- _PROBLEM TO WORK ON_:
Once the line containing "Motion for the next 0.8" has been copied, stop; copy every line before it exactly, beginning with the first line of the material below.

- _ENTRIES PROVIDED_:
——————
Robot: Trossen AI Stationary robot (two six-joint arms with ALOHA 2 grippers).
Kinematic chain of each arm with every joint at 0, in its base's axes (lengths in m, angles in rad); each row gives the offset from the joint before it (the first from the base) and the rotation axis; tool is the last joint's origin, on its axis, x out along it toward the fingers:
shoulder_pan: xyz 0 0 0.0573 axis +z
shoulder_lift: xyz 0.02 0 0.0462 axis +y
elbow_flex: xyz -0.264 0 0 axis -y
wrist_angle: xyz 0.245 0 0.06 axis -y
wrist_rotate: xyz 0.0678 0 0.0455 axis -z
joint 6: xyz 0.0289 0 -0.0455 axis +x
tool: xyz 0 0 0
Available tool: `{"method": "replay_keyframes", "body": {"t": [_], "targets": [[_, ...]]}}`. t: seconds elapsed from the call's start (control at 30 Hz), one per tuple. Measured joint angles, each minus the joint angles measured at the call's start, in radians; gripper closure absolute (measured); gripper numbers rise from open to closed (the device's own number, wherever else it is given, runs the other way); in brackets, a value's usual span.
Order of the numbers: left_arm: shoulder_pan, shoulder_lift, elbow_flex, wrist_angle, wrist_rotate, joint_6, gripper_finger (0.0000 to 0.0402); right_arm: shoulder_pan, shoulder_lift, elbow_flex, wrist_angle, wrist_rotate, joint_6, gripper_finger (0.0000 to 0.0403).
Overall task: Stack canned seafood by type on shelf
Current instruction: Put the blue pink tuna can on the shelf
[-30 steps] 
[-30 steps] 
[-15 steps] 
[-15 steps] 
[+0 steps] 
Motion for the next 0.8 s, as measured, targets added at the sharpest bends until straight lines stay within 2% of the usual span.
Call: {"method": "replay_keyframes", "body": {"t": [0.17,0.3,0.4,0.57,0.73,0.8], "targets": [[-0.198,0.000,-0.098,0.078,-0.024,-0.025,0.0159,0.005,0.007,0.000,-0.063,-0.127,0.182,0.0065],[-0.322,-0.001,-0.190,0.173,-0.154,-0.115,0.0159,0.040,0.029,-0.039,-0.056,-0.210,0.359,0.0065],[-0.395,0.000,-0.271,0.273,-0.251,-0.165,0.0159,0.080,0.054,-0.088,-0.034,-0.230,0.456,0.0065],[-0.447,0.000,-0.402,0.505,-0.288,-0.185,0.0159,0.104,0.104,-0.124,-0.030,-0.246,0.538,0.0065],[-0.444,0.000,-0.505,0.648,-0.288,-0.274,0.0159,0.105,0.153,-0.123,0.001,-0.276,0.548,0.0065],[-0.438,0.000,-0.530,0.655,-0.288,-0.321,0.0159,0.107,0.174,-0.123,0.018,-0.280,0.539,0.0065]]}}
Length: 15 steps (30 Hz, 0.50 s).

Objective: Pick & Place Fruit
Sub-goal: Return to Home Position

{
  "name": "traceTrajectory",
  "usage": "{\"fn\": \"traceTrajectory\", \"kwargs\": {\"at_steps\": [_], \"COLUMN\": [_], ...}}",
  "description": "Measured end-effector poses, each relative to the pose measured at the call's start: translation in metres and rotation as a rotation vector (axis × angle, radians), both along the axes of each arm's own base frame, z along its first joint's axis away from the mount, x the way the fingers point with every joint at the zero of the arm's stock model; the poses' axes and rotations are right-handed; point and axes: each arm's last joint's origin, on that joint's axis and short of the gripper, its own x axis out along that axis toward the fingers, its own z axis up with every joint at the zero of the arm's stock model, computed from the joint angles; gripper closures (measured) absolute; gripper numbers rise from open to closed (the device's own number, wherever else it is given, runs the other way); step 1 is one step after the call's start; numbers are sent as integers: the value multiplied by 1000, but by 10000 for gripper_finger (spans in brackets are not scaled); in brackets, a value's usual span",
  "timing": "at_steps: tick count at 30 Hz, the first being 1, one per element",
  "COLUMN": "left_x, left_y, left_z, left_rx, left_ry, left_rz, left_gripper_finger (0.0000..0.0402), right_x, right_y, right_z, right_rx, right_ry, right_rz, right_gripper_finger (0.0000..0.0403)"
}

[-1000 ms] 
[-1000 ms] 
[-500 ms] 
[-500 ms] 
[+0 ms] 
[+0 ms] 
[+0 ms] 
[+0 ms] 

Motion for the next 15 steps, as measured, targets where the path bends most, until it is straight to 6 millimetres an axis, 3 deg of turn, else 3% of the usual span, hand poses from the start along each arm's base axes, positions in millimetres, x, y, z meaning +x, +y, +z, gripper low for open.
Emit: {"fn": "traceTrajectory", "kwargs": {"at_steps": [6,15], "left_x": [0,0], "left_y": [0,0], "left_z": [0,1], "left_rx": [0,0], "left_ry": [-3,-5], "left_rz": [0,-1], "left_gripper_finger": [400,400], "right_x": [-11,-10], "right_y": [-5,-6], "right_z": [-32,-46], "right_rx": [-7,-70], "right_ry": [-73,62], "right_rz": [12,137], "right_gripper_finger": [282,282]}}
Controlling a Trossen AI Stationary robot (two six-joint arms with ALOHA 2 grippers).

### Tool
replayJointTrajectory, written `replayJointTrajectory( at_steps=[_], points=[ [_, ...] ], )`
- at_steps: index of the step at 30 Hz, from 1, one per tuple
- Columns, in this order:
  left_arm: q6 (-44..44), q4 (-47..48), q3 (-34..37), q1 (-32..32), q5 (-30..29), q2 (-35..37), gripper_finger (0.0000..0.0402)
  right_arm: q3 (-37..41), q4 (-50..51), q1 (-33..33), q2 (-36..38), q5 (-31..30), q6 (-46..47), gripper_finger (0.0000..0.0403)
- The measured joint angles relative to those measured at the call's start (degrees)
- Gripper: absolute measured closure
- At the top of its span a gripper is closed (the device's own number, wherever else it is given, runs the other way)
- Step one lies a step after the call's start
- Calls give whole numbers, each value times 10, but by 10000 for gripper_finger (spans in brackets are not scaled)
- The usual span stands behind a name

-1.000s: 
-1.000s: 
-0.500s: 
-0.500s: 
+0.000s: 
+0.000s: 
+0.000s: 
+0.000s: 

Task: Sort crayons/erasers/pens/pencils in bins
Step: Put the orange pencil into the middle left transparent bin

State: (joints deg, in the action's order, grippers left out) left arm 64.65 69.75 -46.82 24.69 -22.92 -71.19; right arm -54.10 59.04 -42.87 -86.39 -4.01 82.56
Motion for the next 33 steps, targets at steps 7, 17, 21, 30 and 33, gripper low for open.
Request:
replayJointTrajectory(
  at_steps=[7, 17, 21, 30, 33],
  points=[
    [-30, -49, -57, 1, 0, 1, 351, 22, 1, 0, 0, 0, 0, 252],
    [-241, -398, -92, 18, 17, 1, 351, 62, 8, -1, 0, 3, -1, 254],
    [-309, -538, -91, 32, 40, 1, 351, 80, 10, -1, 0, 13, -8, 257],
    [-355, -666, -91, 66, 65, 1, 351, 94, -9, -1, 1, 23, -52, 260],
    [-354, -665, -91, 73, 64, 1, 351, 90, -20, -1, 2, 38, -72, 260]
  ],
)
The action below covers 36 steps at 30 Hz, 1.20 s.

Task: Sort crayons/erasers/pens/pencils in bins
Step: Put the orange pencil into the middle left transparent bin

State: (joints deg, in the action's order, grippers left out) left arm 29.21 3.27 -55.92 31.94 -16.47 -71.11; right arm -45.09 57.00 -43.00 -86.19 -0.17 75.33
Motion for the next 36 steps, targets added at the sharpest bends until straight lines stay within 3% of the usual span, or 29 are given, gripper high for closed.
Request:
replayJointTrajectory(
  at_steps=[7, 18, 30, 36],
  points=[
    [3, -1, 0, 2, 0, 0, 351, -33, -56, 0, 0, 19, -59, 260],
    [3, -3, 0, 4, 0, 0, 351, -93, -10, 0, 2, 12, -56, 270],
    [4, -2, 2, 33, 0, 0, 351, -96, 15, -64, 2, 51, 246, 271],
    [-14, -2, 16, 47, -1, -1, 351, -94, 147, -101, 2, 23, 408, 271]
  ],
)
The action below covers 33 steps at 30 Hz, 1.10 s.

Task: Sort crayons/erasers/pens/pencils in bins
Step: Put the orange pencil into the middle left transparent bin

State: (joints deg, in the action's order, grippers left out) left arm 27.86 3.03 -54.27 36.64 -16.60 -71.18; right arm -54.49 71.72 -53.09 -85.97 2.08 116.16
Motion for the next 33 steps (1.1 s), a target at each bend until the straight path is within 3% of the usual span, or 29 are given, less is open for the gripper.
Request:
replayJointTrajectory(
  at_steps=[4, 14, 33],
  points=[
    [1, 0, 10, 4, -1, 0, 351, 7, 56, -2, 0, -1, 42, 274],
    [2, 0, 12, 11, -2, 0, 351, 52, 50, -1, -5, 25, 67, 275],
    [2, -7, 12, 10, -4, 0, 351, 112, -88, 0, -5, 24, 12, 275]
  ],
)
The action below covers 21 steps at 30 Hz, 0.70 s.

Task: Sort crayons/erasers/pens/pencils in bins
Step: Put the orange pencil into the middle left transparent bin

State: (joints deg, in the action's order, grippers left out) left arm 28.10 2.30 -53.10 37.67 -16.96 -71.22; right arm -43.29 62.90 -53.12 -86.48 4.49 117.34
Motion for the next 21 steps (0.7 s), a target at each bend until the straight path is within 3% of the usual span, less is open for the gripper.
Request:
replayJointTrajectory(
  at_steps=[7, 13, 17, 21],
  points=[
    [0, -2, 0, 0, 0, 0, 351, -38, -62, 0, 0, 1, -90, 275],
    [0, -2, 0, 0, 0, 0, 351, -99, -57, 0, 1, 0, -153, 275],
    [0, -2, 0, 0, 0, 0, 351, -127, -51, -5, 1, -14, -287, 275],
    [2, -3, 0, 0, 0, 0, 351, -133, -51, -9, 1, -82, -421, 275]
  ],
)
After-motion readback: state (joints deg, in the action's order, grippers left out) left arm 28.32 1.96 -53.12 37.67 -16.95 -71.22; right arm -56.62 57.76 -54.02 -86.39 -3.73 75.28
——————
- _ANSWER TO THIS PROBLEM_:
Robot: Trossen AI Stationary robot (two six-joint arms with ALOHA 2 grippers).
Kinematic chain of each arm with every joint at 0, in its base's axes (lengths in m, angles in rad); each row gives the offset from the joint before it (the first from the base) and the rotation axis; tool is the last joint's origin, on its axis, x out along it toward the fingers:
shoulder_pan: xyz 0 0 0.0573 axis +z
shoulder_lift: xyz 0.02 0 0.0462 axis +y
elbow_flex: xyz -0.264 0 0 axis -y
wrist_angle: xyz 0.245 0 0.06 axis -y
wrist_rotate: xyz 0.0678 0 0.0455 axis -z
joint 6: xyz 0.0289 0 -0.0455 axis +x
tool: xyz 0 0 0
Available tool: `{"method": "replay_keyframes", "body": {"t": [_], "targets": [[_, ...]]}}`. t: seconds elapsed from the call's start (control at 30 Hz), one per tuple. Measured joint angles, each minus the joint angles measured at the call's start, in radians; gripper closure absolute (measured); gripper numbers rise from open to closed (the device's own number, wherever else it is given, runs the other way); in brackets, a value's usual span.
Order of the numbers: left_arm: shoulder_pan, shoulder_lift, elbow_flex, wrist_angle, wrist_rotate, joint_6, gripper_finger (0.0000 to 0.0402); right_arm: shoulder_pan, shoulder_lift, elbow_flex, wrist_angle, wrist_rotate, joint_6, gripper_finger (0.0000 to 0.0403).
Overall task: Stack canned seafood by type on shelf
Current instruction: Put the blue pink tuna can on the shelf
[-30 steps] 
[-30 steps] 
[-15 steps] 
[-15 steps] 
[+0 steps] 
Motion for the next 0.8 s, as measured, targets added at the sharpest bends until straight lines stay within 2% of the usual span.

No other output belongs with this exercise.